The US Court of Appeals for the Sixth Circuit Wednesday blocked the enforcement of a Louisville ordinance that prevented the obstruction of healthcare facilities by individuals. The ordinance creates a buffer zone between any healthcare facility—often a clinic that provides abortion—and those protesting in its vicinity, stating that such individuals have to stand on the closest adjacent sidewalk and ten feet away from the entrance.

The court ruled Wednesday in favor of the plaintiffs, stating that the ten-foot buffer limits the free speech rights of individuals protesting at abortion clinics. The court also reasoned that the abortion clinics at which the plaintiffs repeatedly protest could seek injunctions against the individual plaintiffs to prevent obstruction of the facilities, and that the purpose of the plaintiffs’ actions at the clinics are not to be loud or violent but to “offer a compassionate ear.”

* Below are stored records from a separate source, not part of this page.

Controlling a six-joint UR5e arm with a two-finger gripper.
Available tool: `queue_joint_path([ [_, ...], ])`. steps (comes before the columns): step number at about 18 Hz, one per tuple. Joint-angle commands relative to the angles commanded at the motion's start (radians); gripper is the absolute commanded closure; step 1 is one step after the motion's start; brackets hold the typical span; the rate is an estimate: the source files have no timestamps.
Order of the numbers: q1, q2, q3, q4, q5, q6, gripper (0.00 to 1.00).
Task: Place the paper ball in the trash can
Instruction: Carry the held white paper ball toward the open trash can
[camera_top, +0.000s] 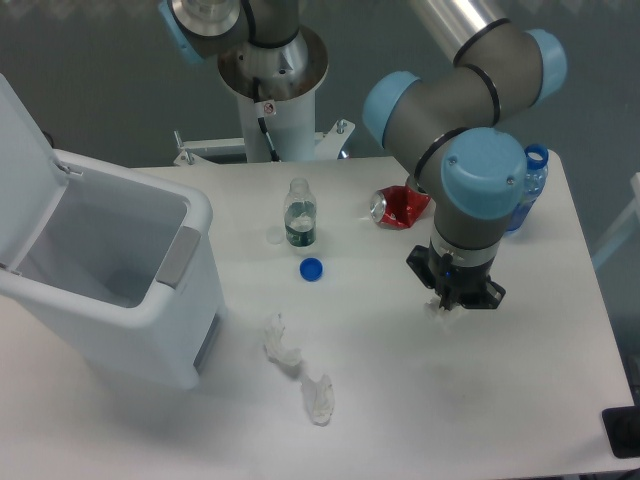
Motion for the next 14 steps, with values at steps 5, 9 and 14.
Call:
queue_joint_path([
  [5,-0.057,0.012,0.002,-0.006,-0.005,-0.098,1.0],
  [9,-0.115,0.052,0.0,-0.032,-0.015,-0.156,1.0],
  [14,-0.179,0.144,-0.032,-0.025,-0.149,-0.279,1.0],
])
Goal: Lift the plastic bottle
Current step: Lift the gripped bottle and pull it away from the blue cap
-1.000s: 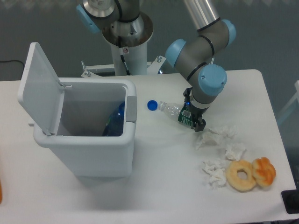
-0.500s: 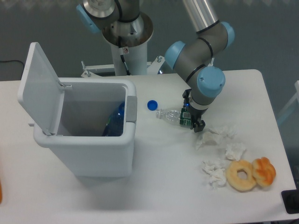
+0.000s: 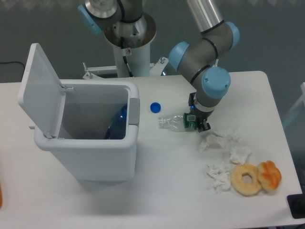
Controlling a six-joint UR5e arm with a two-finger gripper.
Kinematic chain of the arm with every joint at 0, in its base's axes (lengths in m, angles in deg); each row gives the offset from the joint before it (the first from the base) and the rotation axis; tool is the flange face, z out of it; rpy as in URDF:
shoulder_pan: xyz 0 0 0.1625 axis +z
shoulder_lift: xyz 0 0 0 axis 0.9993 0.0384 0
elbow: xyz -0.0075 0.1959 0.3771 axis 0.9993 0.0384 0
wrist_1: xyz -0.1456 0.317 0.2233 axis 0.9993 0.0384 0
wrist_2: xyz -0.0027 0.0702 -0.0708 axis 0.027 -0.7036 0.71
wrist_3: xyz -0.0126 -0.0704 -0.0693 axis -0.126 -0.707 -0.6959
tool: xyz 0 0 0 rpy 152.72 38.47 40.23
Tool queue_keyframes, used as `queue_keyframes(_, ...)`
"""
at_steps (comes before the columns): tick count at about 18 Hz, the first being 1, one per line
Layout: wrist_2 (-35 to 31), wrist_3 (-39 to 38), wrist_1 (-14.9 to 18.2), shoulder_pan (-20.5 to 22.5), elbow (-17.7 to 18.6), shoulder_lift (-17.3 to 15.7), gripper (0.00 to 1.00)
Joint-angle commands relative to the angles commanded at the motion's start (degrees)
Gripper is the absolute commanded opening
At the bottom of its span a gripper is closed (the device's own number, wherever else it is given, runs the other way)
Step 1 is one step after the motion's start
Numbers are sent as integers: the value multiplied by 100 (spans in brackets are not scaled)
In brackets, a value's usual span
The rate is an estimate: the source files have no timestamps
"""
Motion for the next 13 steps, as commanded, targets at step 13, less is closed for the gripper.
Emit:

The decision is the latest in a case brought by Sisters for Life, the Kentucky Right to Life Association and individual pro-life activists in June 2021. Plaintiffs argue that the ordinance, which prohibits individuals and groups from obstructing, detaining, impeding or blocking the entry or exit of a healthcare facility, limits their speech under the First Amendment, as it places a limit on their proximity to abortion clinics while protesting. However, Women’s Law Project Staff Attorney Maggie Neely says, “buffer zones reduce the risk of violent encounters and help ensure that staff can safely provide and patients can safely access necessary health care.”